§ DATA LISTING
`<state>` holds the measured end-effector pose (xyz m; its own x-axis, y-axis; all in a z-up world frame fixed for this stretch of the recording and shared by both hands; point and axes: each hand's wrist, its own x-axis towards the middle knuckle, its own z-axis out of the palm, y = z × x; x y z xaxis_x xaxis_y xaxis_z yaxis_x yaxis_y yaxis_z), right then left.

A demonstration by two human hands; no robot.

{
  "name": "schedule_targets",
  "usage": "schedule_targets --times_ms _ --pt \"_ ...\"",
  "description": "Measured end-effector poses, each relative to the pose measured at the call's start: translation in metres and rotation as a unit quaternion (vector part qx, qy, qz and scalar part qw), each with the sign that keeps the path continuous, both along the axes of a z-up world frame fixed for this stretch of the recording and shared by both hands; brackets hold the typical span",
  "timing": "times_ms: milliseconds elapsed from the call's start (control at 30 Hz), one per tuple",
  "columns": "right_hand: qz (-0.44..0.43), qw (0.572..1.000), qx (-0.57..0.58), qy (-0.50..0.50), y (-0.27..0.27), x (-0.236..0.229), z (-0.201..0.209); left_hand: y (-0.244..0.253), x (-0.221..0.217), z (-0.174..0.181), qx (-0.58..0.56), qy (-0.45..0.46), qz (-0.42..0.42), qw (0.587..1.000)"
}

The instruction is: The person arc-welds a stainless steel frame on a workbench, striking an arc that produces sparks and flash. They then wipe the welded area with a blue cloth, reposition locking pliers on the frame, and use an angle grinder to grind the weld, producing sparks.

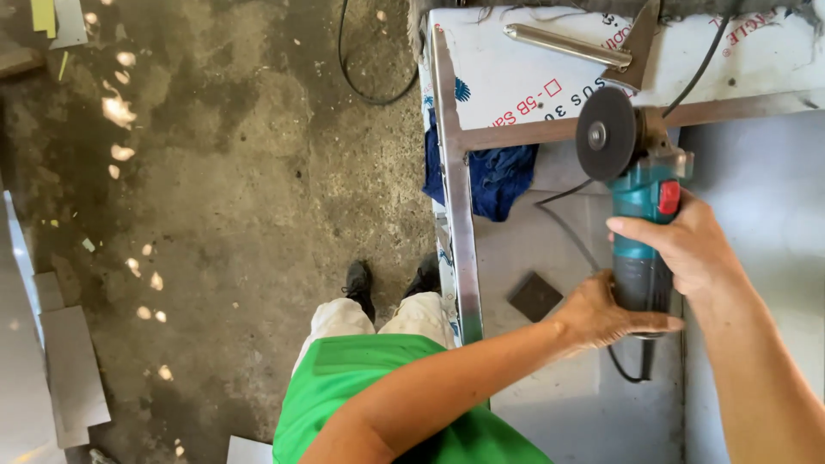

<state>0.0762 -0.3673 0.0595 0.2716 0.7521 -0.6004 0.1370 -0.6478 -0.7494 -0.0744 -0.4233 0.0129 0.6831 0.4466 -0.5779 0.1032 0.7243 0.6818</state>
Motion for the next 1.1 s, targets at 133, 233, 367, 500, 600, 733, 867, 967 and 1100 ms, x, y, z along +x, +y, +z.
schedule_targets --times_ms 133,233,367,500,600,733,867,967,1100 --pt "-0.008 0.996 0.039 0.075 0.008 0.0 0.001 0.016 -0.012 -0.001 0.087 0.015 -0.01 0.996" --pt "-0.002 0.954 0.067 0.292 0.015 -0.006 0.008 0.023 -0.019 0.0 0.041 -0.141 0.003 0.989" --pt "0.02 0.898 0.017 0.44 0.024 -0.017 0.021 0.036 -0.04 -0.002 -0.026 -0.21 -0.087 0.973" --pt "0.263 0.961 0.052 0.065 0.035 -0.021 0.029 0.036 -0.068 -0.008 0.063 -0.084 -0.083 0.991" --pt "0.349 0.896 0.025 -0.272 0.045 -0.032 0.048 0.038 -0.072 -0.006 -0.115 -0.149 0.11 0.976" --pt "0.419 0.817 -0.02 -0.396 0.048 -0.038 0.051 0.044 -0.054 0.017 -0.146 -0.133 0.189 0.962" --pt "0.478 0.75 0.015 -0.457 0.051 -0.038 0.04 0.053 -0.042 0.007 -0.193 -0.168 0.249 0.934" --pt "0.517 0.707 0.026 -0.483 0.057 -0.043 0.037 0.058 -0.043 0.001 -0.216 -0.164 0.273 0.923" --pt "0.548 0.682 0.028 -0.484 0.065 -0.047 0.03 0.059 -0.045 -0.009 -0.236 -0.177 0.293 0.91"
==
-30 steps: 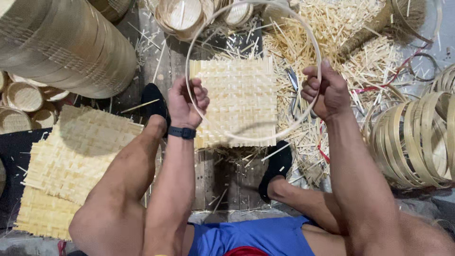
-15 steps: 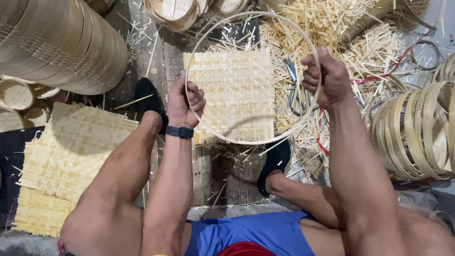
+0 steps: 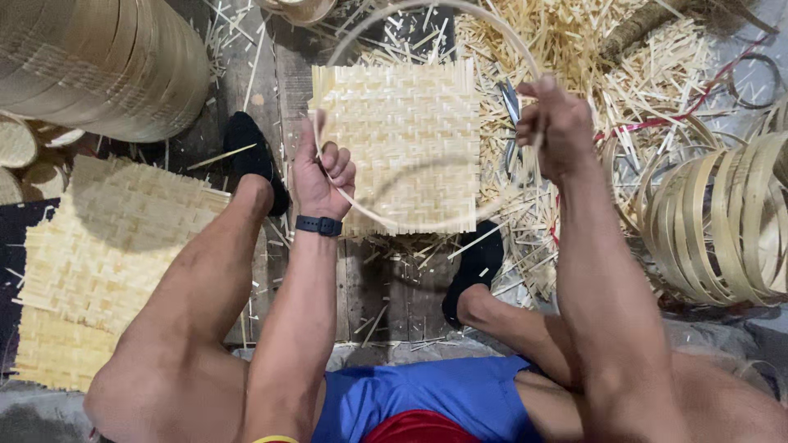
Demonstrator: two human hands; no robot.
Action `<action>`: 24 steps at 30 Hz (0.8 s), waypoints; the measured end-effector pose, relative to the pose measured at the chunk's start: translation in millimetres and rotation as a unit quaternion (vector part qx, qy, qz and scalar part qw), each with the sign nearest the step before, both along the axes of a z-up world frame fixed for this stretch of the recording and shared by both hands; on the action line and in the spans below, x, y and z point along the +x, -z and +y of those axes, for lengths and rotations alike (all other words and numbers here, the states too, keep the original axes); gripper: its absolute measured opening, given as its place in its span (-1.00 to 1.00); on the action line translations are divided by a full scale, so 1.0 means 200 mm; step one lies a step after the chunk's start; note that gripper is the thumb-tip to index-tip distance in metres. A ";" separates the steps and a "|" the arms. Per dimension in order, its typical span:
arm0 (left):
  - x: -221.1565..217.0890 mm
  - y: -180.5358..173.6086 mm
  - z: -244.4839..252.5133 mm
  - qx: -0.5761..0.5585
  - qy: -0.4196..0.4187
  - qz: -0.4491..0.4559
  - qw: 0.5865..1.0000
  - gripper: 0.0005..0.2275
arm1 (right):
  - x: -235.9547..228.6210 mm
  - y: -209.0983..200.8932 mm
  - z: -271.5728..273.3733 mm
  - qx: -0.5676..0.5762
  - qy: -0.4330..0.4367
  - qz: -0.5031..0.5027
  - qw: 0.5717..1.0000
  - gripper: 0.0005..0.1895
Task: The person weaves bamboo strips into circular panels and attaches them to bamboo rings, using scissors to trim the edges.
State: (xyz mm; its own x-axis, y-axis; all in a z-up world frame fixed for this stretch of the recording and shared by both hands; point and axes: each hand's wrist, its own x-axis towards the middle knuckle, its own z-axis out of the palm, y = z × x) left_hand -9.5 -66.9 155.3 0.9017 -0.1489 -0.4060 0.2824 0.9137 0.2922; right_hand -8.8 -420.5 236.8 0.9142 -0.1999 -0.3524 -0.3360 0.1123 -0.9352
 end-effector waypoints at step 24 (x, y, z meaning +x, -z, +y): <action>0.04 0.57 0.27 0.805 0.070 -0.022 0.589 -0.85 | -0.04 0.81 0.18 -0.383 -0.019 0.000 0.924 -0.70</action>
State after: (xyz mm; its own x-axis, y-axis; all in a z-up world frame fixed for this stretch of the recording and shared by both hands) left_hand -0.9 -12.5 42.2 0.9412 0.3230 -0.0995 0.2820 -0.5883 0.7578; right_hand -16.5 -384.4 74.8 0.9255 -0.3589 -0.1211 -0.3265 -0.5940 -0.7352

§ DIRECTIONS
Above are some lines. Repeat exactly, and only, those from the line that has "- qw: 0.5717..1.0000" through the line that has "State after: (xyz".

§ SOLUTION TO THIS PROBLEM
  - qw: 0.5717..1.0000
  - gripper: 0.0005..0.1895
Task: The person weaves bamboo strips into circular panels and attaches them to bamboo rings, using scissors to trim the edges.
State: (xyz mm; its own x-axis, y-axis; all in a z-up world frame fixed for this stretch of the recording and shared by both hands; point and axes: each hand's wrist, its own x-axis towards the middle knuckle, its own z-axis out of the palm, y = z × x) left_hand -9.5 -66.9 155.3 0.9017 -0.1489 -0.4060 0.2824 0.9137 0.2922; right_hand -8.8 -420.5 236.8 0.9142 -0.1999 -0.3524 -0.3360 0.1123 -0.9352
 end-effector waypoints at step 24 (x, y, z meaning +x, -z, +y): <action>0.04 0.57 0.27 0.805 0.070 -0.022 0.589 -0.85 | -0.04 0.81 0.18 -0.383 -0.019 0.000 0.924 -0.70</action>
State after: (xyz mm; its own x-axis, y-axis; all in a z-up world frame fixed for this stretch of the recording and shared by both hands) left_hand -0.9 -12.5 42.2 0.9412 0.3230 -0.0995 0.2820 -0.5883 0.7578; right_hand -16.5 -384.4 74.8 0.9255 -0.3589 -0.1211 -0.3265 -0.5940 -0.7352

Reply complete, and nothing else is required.